Refusal to shed the blood of one’s fellow citizens, no matter what the circumstances, is the highest valor of a ruler. By not allowing his people to be shot, President Kokov confirmed the mandate of trust he received in the January elections.

Then, at an emergency session of the Supreme Council, Kokov declared the Congress of the Kabardian people to be the main culprit for what happened. Was it easy for him, a Kabardian, to do this?

“He took personal risks, risked the fate of his family and friends. But as a thinking person and “capable of generalizations” (words that he often repeated), he understood the extent of another risk associated with the fate of the Russian state,” recalls Evgeny Salov, deputy of the Council of the Republic of the State Council-Khase of the Republic of Adygea.

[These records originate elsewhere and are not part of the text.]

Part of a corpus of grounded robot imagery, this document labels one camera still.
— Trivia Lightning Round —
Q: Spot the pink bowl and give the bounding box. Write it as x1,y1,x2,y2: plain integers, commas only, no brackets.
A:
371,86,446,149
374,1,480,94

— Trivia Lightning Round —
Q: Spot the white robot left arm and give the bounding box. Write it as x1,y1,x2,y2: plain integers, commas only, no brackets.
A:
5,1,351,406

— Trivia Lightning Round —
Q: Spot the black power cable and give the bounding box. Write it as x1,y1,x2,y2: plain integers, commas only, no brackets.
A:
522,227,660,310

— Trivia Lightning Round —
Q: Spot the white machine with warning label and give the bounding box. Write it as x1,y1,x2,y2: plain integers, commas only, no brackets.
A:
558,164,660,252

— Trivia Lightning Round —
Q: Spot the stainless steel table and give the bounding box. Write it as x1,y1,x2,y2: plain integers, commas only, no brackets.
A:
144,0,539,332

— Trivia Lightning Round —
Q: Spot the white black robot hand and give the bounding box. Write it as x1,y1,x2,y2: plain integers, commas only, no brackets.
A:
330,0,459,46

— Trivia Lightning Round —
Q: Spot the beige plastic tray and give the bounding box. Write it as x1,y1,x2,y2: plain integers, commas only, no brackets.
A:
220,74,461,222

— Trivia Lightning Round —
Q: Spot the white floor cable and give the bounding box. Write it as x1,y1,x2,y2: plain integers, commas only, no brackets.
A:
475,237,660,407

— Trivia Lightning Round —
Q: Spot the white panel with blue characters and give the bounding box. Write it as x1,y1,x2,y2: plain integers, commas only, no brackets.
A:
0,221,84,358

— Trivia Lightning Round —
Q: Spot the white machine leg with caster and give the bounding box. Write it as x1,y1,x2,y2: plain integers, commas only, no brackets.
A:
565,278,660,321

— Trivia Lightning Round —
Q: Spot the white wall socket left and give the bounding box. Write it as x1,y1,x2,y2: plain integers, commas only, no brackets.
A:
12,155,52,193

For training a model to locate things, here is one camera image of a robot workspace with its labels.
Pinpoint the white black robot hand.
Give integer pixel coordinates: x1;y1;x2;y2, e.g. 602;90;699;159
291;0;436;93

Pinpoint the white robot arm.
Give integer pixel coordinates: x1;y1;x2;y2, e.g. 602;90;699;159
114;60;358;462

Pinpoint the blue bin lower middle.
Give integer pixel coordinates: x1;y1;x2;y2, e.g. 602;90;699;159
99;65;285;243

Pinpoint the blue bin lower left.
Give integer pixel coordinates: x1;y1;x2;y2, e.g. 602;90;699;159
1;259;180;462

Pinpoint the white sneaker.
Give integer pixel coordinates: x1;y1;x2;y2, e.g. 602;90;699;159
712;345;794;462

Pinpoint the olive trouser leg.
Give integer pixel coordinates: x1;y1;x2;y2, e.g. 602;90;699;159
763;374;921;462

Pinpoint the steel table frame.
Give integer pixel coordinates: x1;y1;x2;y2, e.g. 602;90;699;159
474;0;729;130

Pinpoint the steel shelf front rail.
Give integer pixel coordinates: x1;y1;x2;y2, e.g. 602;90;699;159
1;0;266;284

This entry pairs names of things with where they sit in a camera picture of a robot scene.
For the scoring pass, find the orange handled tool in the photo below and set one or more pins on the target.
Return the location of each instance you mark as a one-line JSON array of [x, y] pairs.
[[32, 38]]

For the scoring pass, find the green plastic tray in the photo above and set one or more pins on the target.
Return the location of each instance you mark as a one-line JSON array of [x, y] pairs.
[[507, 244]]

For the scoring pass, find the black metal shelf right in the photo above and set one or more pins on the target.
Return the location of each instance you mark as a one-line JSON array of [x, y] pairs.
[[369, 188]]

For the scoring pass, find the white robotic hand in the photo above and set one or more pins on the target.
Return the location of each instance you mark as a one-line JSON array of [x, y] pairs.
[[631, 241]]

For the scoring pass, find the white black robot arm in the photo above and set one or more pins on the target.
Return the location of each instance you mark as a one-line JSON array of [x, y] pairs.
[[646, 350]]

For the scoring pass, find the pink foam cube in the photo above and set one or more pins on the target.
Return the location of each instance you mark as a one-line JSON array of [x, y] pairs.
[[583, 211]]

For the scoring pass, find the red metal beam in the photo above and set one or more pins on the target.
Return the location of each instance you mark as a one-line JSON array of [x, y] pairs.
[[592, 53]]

Once President Kokov was asked: “Aren’t you afraid of the Gamsakhurdia option?” He answered simply: “I do not rule out that my opponents will do this, but I made a choice - to serve the people of Kabardino-Balkaria - and I will not back down from this.”

If we put Kokov’s priorities in order, then peace, stability and normal interethnic relations will come first. The second is social issues. Economic problems are on the third. (“I thought that if there was peace, everything else could be acquired.”) And most importantly, he did not think of Kabardino-Balkaria outside of Russia. He always said: “Only together with Russia!”

Charm of personality

Coming from the Soviet nomenklatura, Valery Kokov nevertheless had a special charisma. As soon as he spoke, the audience fell silent and listened, as if spellbound. An excellent speaker, he, of course, spoke without a piece of paper. Those who heard Kokov say that many of his speeches resembled a sermon and, in fact, were one. They remember his powerful voice, his irresistible logic, and erudition. He was magically attractive, as befits a charismatic leader.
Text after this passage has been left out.